Intermittent Fasting Planner
Plan your eating and fasting windows based on your wake-up time
This intermittent fasting calculator schedules your fasting and eating windows based on the protocol you pick: 16:8 (16-hour fast, 8-hour eating window), 18:6, 20:4 (Warrior Diet), or 23:1 (OMAD). Set your last meal time and the tool maps out tomorrow's eating window on a 24-hour clock, with check-in points for hydration and electrolytes.
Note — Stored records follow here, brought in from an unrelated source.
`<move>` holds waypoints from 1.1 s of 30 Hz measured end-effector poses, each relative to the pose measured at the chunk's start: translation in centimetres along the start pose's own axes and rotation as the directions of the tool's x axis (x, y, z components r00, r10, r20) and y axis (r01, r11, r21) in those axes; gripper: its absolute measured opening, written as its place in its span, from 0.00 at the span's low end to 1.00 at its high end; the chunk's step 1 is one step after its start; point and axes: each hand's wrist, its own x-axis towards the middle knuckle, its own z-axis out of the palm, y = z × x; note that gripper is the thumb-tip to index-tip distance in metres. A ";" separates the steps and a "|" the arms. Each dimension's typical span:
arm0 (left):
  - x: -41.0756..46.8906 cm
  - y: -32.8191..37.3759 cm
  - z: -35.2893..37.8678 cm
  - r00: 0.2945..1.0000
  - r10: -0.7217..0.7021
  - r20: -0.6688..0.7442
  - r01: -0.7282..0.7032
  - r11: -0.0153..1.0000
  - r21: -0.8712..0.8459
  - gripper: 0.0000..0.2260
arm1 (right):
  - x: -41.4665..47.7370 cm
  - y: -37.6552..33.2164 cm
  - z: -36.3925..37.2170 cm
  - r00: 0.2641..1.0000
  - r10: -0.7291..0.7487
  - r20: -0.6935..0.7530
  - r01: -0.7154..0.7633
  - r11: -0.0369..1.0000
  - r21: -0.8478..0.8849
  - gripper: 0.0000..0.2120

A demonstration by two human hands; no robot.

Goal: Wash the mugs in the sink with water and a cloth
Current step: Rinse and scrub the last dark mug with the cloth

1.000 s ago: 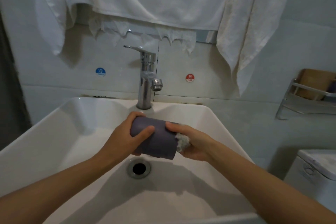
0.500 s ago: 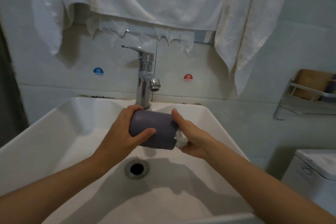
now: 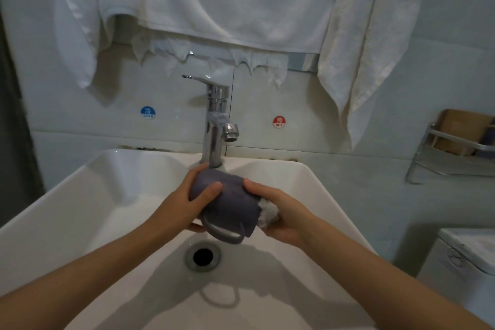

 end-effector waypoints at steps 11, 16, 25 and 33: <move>-0.7 -0.7 -0.3 0.949 -0.314 0.026 0.314 0.937 -0.151 0.17 | 0.4 1.8 0.8 0.978 -0.206 0.012 0.134 0.588 -0.798 0.23; -0.1 -1.0 -0.3 0.995 0.030 -0.098 -0.020 0.995 0.103 0.36 | 0.3 1.1 1.5 0.968 -0.173 -0.182 0.071 0.885 -0.461 0.18; -0.1 -0.2 -0.3 0.987 -0.153 -0.043 0.147 0.982 -0.118 0.21 | 0.1 0.9 1.4 0.980 -0.179 -0.087 0.126 0.897 -0.424 0.22; -0.3 -1.1 -0.3 0.891 -0.449 0.063 0.448 0.850 -0.277 0.21 | 0.2 1.8 0.9 0.979 -0.183 0.088 0.182 0.599 -0.780 0.22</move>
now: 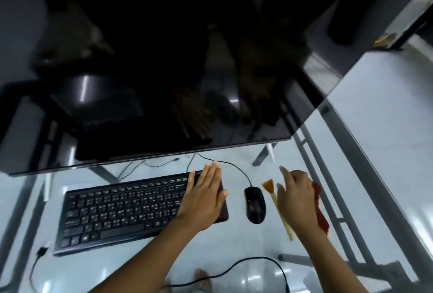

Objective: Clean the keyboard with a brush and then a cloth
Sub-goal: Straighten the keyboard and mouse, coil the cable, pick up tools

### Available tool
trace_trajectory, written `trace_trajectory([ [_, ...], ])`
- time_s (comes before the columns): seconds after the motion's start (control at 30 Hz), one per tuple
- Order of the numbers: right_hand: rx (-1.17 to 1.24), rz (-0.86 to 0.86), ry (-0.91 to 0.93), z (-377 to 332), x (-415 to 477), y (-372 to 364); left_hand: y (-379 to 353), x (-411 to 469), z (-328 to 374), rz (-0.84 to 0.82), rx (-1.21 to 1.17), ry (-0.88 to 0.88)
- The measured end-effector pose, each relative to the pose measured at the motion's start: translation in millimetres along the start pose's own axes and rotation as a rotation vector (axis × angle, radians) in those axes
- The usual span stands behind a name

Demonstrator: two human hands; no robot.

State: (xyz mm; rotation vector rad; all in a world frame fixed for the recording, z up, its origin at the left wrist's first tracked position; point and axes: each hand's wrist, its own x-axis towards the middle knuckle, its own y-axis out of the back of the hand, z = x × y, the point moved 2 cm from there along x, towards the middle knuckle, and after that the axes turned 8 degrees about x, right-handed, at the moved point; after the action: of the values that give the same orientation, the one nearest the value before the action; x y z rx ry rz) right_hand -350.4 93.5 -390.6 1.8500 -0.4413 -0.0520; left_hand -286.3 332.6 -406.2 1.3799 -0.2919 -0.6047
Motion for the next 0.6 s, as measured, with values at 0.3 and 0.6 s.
trace_trajectory([
  [0.3, 0.268, -0.265, 0.193, -146.2, -32.3, -67.4, -6.0, -120.3, -139.5, 0.184, -0.154, 0.437],
  [0.6, 0.096, -0.241, -0.059, -141.0, -32.8, -77.8, -5.9, -189.2, -215.1, 0.38, -0.223, 0.863],
])
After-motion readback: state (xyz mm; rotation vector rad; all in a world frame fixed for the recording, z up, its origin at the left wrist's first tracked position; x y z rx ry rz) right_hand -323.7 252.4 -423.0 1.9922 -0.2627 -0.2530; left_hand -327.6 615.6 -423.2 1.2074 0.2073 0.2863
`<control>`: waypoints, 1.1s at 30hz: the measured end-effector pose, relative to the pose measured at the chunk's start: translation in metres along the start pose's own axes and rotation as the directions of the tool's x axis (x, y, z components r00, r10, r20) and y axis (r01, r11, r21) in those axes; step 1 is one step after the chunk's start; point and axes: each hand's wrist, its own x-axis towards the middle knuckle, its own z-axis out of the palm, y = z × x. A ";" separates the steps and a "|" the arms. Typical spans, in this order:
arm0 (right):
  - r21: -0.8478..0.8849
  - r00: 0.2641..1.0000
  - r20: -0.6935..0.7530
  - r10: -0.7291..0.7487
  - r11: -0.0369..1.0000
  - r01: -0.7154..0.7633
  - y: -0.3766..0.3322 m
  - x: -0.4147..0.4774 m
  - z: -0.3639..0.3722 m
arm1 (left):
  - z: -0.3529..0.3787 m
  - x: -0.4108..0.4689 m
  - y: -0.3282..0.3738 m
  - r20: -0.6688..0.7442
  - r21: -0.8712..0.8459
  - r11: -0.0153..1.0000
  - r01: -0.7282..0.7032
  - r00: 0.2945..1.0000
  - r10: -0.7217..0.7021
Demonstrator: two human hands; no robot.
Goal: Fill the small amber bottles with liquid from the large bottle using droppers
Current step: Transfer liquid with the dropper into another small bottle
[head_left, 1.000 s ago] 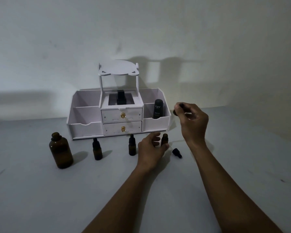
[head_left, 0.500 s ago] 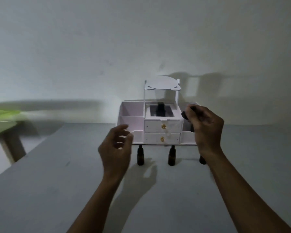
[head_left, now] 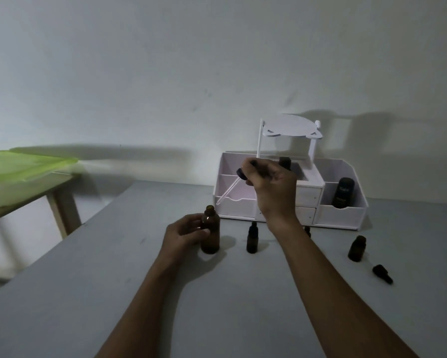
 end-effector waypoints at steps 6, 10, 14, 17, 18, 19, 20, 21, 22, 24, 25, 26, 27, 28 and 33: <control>-0.057 1.000 0.031 -0.003 0.998 0.005 0.009 -0.002 0.010 | -0.003 0.003 -0.002 0.025 -0.022 0.999 0.026 0.999 -0.025; -0.083 0.999 0.036 -0.024 0.996 0.027 0.011 0.000 0.013 | -0.005 0.005 -0.004 0.022 0.002 1.000 0.024 0.999 -0.024; -0.118 0.996 0.068 -0.063 0.991 0.071 0.014 -0.001 0.019 | -0.006 0.007 -0.006 0.020 0.015 0.999 0.035 0.999 -0.036; -0.153 0.993 0.095 -0.066 0.985 0.080 0.019 -0.004 0.026 | -0.005 0.007 -0.006 0.016 0.033 0.998 0.048 0.999 -0.048; -0.167 0.992 0.109 -0.062 0.983 0.080 0.021 -0.005 0.028 | -0.005 0.007 -0.006 0.016 0.035 0.998 0.051 0.999 -0.052; -0.183 0.990 0.126 -0.058 0.980 0.081 0.022 -0.005 0.031 | -0.004 0.006 -0.005 0.014 0.034 0.998 0.056 0.998 -0.057; -0.193 0.988 0.147 -0.052 0.978 0.081 0.024 -0.006 0.033 | -0.004 0.006 -0.004 0.011 0.031 0.998 0.060 0.998 -0.060; -0.203 0.985 0.168 -0.044 0.976 0.078 0.026 -0.007 0.035 | -0.003 0.006 -0.003 0.008 0.033 0.998 0.062 0.998 -0.063; -0.218 0.982 0.189 -0.032 0.973 0.074 0.027 -0.008 0.036 | -0.003 0.006 -0.003 0.006 0.038 0.997 0.062 0.998 -0.062; -0.255 0.973 0.229 -0.005 0.965 0.065 0.032 -0.012 0.038 | -0.002 0.006 -0.002 0.005 0.047 0.997 0.061 0.998 -0.062; -0.267 0.968 0.251 0.008 0.962 0.061 0.035 -0.013 0.038 | -0.002 0.006 -0.002 0.007 0.047 0.997 0.060 0.998 -0.061; -0.281 0.962 0.272 0.021 0.958 0.059 0.038 -0.015 0.038 | -0.002 0.006 -0.002 0.009 0.046 0.997 0.059 0.998 -0.060; -0.301 0.957 0.288 0.033 0.952 0.058 0.041 -0.017 0.038 | -0.001 0.005 -0.002 0.010 0.043 0.997 0.058 0.998 -0.059; -0.323 0.953 0.298 0.046 0.945 0.055 0.044 -0.018 0.038 | -0.001 0.005 -0.002 0.008 0.041 0.998 0.056 0.998 -0.056; -0.381 0.942 0.322 0.097 0.924 0.035 0.054 -0.024 0.038 | -0.001 0.006 -0.003 -0.004 0.067 0.997 0.047 0.999 -0.047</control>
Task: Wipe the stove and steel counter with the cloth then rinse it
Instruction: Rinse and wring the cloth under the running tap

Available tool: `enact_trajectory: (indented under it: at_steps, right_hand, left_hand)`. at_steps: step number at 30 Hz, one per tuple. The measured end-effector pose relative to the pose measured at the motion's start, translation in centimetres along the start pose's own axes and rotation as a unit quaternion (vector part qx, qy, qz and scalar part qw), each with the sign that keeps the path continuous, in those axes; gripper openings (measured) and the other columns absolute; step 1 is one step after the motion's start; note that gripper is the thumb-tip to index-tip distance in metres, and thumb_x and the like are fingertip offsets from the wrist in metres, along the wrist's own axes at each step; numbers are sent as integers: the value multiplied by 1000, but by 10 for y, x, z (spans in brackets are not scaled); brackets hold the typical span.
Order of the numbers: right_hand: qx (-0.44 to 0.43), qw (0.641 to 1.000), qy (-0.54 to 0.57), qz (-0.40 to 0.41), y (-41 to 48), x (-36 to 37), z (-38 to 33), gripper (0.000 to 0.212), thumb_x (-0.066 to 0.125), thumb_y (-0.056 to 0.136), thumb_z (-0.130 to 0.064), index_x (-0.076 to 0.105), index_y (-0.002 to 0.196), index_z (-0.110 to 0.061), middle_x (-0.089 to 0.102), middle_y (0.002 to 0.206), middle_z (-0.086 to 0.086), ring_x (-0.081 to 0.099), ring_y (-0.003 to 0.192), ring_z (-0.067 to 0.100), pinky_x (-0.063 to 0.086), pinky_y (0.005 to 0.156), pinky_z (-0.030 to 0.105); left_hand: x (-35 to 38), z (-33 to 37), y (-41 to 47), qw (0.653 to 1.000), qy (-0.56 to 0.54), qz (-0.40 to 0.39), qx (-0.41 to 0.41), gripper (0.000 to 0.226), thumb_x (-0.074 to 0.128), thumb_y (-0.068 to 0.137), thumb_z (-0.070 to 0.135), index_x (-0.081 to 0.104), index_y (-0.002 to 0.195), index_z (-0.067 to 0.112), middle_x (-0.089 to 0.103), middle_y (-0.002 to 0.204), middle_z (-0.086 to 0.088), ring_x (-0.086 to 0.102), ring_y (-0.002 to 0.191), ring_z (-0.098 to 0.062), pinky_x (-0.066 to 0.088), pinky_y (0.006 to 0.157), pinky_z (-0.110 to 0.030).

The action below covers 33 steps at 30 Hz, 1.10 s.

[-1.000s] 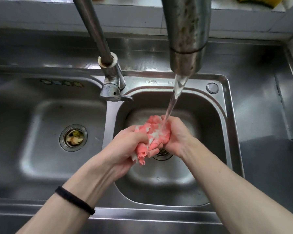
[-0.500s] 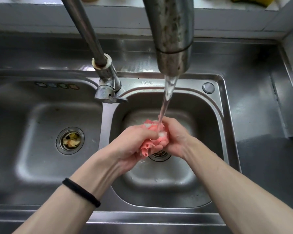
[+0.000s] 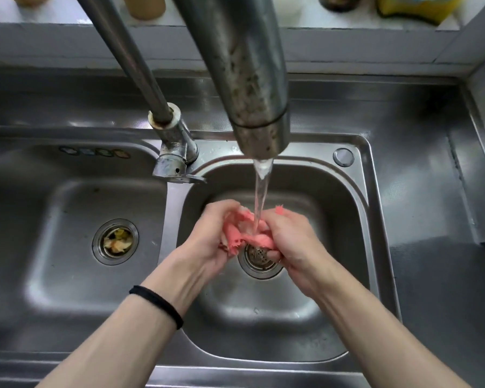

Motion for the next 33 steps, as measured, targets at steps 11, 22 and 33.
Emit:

The fat-loss evidence for intermittent fasting is real but modest. Harris et al., 2018 (JBI Database System Rev Implement Rep) found intermittent energy restriction produces weight loss comparable to continuous calorie restriction, not superior. The mechanism is mostly caloric: shrinking the eating window tends to reduce total intake, but if you maintain the same calories in a smaller window the weight-loss advantage largely disappears.
Built and reviewed by Kazi Habib, B.Pharm, MBA, PMP. The deep dive below covers what each protocol actually does, why 16:8 is the realistic default for almost everyone (the OMAD protein-distribution math does not work for muscle preservation), and the Ramadan parallel that 1.8 billion Muslims already live annually without calling it intermittent fasting.
How this calculator works
You pick a protocol. The calculator splits the 24-hour day into a fasting window and an eating window of the specified ratios. You enter your preferred eating window start (often timed around lunch or first solid meal). The output shows the full schedule with a visual 24-hour clock.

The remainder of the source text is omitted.